What About Magical Fat-Burners?

Don't fall for the claims of extreme weight-loss "fat-burner" supplements. Take your eyes off the pictured individual who just lost 30 pounds in a few weeks! Then look down at the bottom of the ad. You will see a disclaimer in tiny letters, "weight-loss is not typical, your results may vary." That really means most people don't lose much weight.

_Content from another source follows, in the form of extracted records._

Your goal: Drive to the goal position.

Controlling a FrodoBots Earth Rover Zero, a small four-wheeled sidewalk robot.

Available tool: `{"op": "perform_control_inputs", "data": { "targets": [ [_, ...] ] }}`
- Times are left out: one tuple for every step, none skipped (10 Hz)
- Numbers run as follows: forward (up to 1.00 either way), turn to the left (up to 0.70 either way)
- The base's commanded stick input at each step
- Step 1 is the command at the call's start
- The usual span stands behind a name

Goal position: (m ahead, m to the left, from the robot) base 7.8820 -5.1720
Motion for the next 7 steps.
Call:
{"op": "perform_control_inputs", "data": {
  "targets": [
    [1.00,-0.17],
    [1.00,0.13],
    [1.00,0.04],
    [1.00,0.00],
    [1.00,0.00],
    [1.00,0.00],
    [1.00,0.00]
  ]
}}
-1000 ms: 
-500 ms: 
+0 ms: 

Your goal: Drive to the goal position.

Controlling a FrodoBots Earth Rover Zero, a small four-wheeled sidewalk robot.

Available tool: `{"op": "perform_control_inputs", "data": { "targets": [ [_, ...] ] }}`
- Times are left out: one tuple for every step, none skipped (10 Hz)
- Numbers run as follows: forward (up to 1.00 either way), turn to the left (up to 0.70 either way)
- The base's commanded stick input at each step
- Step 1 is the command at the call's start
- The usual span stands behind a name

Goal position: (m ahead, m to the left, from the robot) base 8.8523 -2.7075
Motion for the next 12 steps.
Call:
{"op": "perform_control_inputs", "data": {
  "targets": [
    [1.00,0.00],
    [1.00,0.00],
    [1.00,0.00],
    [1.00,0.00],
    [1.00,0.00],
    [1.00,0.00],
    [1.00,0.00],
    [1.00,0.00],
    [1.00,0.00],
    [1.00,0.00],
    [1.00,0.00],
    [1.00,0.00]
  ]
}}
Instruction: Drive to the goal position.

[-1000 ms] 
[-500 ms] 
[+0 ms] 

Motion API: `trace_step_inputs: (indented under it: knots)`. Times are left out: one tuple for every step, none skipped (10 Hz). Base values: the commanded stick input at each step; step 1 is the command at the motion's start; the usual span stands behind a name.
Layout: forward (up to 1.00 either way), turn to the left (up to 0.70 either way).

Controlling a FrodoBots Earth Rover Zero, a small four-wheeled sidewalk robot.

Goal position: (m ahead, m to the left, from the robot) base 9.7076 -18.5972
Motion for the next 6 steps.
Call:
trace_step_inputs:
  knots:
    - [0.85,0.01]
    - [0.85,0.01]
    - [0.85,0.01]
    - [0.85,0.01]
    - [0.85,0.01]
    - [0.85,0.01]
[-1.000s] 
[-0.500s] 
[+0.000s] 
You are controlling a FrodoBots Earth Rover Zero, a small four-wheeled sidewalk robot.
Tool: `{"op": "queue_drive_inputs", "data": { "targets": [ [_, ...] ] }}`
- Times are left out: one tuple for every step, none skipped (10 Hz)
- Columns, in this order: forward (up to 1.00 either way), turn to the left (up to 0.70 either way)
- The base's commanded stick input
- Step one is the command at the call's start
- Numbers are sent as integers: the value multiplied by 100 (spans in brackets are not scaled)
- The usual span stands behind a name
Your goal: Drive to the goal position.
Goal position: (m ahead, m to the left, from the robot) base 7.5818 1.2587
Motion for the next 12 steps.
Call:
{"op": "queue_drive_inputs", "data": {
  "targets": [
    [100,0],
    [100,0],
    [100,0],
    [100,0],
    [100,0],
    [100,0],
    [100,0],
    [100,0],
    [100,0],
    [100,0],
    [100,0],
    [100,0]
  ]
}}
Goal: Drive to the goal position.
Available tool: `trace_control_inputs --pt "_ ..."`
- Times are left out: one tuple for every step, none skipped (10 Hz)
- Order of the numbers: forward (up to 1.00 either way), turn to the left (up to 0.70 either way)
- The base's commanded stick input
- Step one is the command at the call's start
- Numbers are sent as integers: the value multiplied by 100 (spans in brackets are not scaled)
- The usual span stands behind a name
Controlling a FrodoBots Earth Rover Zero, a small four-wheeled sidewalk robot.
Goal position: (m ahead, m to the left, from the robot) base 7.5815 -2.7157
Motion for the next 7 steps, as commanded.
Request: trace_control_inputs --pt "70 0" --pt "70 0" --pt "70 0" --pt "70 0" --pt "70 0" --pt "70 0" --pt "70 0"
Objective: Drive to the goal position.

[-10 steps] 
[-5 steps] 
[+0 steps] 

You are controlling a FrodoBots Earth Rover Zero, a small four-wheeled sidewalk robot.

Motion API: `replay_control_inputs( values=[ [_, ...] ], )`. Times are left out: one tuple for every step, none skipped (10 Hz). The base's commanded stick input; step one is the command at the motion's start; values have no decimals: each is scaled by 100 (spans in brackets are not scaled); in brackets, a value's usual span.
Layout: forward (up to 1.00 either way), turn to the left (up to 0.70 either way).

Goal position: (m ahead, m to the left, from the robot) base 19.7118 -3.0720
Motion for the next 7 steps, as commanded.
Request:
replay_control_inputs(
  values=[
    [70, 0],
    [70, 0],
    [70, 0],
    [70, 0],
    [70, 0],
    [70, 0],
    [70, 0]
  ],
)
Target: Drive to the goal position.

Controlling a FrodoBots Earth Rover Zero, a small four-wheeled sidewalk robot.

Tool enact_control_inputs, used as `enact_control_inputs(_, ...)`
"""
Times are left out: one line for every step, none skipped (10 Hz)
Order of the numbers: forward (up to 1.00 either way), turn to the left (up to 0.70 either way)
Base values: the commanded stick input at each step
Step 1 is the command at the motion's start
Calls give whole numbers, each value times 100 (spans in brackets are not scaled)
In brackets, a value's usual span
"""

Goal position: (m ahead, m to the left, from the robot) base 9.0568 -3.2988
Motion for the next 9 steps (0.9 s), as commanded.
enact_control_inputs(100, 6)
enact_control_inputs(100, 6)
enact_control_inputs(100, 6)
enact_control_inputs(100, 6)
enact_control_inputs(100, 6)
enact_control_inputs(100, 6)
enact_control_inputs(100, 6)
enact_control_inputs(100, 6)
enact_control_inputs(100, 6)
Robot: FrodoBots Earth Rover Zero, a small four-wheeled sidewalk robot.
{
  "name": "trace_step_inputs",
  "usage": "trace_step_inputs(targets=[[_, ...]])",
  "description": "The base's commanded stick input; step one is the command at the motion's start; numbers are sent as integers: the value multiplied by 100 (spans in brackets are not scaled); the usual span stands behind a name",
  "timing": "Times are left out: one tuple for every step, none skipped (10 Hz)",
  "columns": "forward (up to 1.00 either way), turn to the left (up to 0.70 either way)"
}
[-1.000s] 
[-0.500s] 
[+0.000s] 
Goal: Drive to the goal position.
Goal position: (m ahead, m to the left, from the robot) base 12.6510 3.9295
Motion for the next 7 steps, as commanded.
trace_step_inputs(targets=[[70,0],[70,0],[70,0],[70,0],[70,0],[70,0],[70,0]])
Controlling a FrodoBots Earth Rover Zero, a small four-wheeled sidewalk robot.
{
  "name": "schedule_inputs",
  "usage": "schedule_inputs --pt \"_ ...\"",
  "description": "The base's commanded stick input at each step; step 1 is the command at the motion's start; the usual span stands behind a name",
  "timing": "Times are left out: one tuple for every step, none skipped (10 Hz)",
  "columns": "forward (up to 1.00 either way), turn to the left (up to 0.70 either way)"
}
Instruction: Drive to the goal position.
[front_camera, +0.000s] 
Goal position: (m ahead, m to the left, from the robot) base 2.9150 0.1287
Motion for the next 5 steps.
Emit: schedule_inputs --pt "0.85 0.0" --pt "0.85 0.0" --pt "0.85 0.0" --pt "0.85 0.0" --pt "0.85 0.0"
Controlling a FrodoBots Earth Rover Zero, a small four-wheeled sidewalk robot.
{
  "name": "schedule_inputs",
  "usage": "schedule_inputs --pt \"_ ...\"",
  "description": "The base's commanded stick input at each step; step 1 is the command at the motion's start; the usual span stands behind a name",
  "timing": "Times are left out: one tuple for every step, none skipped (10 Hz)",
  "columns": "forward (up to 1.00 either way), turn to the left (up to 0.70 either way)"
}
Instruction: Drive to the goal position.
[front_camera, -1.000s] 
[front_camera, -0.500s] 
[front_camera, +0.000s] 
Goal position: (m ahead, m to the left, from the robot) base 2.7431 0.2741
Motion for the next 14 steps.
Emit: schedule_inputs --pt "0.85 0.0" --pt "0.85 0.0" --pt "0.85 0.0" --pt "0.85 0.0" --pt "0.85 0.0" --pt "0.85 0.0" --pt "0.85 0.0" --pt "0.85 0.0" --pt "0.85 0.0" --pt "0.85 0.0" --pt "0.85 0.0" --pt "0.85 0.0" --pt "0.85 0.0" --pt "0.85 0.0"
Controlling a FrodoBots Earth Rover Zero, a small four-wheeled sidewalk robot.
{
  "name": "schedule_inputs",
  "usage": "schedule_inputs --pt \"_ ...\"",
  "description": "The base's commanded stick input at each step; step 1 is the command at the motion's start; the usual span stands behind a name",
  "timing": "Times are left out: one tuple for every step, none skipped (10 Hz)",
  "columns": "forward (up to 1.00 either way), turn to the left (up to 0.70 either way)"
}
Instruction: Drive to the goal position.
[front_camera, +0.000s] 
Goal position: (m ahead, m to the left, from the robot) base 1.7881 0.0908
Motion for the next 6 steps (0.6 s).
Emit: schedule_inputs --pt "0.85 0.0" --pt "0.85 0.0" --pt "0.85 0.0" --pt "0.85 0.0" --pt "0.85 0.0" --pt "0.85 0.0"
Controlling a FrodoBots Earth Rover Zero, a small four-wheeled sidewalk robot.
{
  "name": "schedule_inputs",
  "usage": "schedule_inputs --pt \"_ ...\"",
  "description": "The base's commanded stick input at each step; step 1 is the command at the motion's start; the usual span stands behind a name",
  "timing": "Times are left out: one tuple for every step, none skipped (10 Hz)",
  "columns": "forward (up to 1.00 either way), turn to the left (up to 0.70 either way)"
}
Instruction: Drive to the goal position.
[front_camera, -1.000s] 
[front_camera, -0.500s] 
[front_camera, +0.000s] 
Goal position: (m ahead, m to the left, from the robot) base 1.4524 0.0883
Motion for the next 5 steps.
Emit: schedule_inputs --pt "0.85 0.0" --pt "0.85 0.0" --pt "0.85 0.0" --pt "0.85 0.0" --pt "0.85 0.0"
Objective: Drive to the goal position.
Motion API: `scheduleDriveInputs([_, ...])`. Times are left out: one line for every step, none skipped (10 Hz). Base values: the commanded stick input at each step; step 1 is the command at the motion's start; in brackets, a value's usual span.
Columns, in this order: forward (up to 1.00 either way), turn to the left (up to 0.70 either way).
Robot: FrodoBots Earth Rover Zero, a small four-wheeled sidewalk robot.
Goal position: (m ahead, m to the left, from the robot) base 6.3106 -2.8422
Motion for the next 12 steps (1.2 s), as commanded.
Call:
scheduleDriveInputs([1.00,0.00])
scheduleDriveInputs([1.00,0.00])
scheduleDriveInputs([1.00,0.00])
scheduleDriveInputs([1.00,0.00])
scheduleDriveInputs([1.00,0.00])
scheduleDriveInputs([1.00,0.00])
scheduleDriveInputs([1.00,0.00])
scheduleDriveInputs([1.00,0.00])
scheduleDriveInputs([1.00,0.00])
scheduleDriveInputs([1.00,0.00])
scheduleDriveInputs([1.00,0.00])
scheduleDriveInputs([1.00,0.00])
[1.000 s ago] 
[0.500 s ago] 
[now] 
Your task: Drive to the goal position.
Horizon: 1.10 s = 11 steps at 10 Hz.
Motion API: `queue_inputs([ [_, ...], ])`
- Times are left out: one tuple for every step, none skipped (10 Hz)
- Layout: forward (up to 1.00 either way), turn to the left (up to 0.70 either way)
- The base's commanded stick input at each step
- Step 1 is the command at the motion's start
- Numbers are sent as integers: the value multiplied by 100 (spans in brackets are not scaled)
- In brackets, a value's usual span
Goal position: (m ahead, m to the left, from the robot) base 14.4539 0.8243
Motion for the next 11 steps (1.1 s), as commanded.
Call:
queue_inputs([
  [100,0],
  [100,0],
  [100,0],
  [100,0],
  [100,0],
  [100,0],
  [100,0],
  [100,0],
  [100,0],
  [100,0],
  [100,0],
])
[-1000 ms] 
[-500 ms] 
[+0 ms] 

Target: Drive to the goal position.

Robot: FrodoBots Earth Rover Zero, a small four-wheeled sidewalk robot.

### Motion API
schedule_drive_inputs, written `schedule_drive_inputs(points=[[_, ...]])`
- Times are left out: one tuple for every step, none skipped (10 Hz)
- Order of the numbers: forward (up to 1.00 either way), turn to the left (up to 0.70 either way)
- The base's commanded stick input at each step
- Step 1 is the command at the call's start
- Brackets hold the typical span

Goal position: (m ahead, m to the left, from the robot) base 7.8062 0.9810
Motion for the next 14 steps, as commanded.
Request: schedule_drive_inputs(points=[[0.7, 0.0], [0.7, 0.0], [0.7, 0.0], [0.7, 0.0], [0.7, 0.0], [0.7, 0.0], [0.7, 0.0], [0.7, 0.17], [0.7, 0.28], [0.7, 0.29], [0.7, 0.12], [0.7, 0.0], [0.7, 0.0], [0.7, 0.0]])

What Is The Best Way To 'Diet?'

Start by getting the word "diet" out of your brain. You want to make a lifestyle change that will allow you to maintain a healthy weight by eating nutrient-dense foods from all of the food groups in the amounts that are right for your body. And you don't need to completely eliminate anything. At times we will even discuss how occasional cheat meals are not only ok, but give you something to look forward to for that additional motivation. Slow down and give yourself enough time to really change the way you eat. You didn't gain 30 pounds in one month so don't expect to lose it all so quickly. Determine how many calories you need each day to reach and maintain a healthy weight. Keeping track of everything you eat and drink with a food diary helps many people break previously unhealthy cycles. Does that mean a forever diary? No, just for a few months until eating healthful foods becomes a way of life.

Healthy Eating Tips

  • Pay extra attention to eating fruits and vegetables. They are the key to good health.
  • Choose whole grains instead of processed white bread and cereals.
  • Cut back on caloric beverages and drink more water.
  • Cut back on caloric beverages and drink more water.
  • Enjoy lean meats, poultry, and fish, but watch your portion sizes.
  • Get enough calcium with low-fat dairy products, supplements or calcium-fortified foods.
  • Cook with heart-healthy canola and olive oils.
  • Don't skip breakfast. People who eat breakfast tend to stay at a healthy weight.
  • Don't skip other meals, either. Eating regularly throughout the day is important. Its keeps that furnace in your body always burning.
  • Start your dinner with a soup or eat a salad as your dinner.
  • Keep a food diary for a few months until choosing nutritious foods becomes a habit.
  • Don't forget about exercise; physical activity burns calories and builds muscle.

In Summary

The Centers for Disease Control and Prevention (CDC) advises achieving and maintaining a healthy weight is less about short-term dietary changes and more about developing healthy lifestyle choices. That includes nutritious eating, regular physical activity, and balancing calorie consumption with the number of calories your body uses. Eating whole, healthy foods, having in treats in moderation, and adding more activity to your life will go a long way toward helping you obtain and maintain a healthier lifestyle.